▶ **Exercise aim**: For every line in the data below that contains "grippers", copy the line.

##### Provided records #####

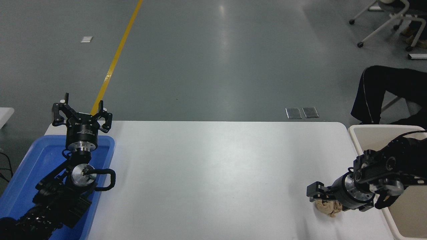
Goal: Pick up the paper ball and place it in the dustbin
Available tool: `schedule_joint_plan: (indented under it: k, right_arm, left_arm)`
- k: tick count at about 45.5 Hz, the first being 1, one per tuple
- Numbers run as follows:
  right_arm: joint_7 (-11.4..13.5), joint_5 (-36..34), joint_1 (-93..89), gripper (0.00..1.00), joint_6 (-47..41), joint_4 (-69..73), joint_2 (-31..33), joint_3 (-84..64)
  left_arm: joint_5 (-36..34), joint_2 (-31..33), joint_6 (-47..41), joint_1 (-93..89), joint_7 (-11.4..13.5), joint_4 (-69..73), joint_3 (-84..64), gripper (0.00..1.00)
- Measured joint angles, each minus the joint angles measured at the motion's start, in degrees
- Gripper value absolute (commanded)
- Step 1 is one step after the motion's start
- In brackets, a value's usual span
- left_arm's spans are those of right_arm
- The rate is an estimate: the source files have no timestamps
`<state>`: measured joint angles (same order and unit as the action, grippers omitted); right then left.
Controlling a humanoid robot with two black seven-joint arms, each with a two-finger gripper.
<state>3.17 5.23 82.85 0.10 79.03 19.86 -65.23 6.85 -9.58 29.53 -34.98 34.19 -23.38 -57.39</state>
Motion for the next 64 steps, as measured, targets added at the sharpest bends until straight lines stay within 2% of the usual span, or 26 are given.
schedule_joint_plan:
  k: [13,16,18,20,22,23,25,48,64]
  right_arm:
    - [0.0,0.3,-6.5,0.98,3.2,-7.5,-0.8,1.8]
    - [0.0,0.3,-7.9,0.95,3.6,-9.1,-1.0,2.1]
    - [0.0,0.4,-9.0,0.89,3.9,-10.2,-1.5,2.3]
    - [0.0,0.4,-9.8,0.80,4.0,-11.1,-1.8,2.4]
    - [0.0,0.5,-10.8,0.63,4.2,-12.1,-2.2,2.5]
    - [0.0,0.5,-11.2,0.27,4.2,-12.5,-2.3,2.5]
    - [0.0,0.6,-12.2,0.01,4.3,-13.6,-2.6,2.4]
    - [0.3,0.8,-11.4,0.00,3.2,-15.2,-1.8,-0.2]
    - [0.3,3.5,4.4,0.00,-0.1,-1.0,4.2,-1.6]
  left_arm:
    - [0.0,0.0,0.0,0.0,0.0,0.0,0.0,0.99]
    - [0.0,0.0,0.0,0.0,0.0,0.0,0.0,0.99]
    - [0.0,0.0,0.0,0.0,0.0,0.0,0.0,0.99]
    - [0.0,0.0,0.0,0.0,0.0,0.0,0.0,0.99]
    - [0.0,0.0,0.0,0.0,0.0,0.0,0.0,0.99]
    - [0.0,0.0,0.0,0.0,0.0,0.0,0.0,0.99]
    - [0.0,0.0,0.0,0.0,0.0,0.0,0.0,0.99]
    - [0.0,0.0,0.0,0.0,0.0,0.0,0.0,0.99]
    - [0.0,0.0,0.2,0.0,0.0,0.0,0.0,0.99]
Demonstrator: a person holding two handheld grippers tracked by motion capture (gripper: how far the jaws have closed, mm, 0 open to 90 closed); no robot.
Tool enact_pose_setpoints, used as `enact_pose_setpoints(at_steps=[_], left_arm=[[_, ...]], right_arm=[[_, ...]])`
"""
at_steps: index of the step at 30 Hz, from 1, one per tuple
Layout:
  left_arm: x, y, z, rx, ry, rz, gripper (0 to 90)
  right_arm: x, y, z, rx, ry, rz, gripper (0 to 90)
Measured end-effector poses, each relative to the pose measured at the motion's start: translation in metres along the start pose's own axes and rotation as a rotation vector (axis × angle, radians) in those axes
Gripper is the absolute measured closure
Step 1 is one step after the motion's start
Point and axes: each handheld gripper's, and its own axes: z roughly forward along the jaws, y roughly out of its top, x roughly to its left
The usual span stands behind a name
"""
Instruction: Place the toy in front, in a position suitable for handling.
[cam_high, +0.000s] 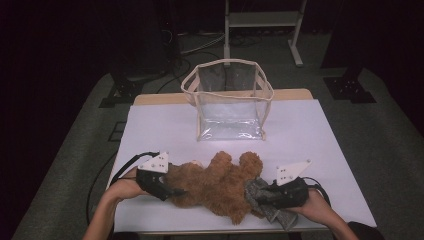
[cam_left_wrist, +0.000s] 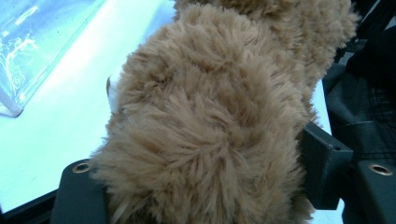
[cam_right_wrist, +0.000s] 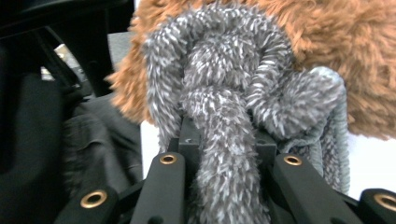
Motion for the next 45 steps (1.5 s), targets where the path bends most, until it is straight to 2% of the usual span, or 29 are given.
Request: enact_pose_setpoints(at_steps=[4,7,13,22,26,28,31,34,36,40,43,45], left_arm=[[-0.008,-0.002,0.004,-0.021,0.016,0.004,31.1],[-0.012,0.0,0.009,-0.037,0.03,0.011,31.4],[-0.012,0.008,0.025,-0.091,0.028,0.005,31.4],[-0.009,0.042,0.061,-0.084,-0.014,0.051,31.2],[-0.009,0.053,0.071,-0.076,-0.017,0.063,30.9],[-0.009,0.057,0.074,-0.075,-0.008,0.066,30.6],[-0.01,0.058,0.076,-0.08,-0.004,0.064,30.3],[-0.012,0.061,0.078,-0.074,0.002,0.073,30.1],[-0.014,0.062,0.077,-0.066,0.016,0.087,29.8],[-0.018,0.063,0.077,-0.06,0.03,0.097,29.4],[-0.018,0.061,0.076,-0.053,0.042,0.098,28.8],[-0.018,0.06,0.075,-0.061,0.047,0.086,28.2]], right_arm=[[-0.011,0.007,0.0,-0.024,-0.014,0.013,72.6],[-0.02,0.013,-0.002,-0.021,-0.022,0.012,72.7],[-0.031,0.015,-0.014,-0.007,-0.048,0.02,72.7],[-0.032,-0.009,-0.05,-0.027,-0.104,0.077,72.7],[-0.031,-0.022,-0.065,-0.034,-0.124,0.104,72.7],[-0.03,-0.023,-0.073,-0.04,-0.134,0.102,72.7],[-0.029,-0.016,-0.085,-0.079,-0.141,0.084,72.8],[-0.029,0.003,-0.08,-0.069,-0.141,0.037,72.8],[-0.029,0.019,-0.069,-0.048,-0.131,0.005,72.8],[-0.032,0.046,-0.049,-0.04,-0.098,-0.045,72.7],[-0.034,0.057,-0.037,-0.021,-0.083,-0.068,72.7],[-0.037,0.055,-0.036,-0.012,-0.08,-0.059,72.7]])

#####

▶ **Completed task**:
`<state>`: measured joint angles (same order and unit as the action, grippers omitted); right then left.
Demonstrator: a person holding two handheld grippers tracked by motion capture (gripper: how far the jaws have closed, mm, 0 open to 90 closed); no robot.

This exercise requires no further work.